◆ Task brief: Exactly the lines from the start of the data through the line containing "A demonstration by" should be output, with both ends kept and nothing added.

◆ Exercise data:
########

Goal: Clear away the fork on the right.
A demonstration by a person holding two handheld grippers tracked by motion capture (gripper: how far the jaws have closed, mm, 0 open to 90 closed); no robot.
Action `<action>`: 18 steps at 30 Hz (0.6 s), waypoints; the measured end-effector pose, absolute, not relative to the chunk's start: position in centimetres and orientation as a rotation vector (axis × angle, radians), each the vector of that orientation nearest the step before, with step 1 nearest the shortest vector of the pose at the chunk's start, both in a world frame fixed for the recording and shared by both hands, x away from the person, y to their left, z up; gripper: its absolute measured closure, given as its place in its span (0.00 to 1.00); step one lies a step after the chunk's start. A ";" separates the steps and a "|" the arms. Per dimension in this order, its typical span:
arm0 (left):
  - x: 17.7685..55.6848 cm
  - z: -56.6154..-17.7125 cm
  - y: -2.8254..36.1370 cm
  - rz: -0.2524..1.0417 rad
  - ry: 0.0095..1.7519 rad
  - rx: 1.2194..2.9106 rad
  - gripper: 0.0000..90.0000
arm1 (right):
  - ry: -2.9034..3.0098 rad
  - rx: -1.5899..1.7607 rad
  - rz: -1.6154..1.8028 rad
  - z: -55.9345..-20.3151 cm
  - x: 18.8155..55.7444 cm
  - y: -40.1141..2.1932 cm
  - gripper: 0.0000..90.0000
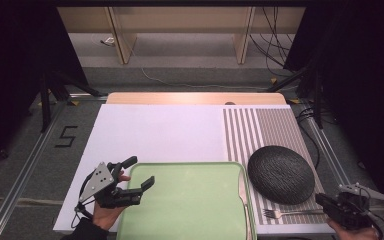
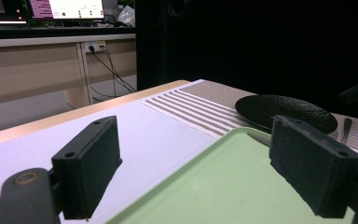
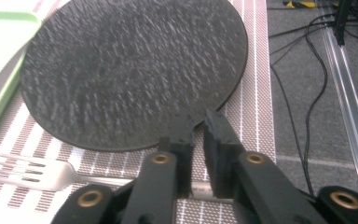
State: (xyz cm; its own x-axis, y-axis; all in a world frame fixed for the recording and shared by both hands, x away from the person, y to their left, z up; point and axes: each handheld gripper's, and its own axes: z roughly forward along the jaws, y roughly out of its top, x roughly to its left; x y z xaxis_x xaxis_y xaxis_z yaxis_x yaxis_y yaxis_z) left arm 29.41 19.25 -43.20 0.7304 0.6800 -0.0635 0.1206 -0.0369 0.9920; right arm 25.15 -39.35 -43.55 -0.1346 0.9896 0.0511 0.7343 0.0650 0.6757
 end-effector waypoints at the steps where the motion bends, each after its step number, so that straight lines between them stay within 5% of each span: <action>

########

◆ The answer:
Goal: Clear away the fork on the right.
A demonstration by a person holding two handheld grippers tracked by motion capture (gripper: how far the jaws have closed, mm, 0 open to 90 closed); no robot.

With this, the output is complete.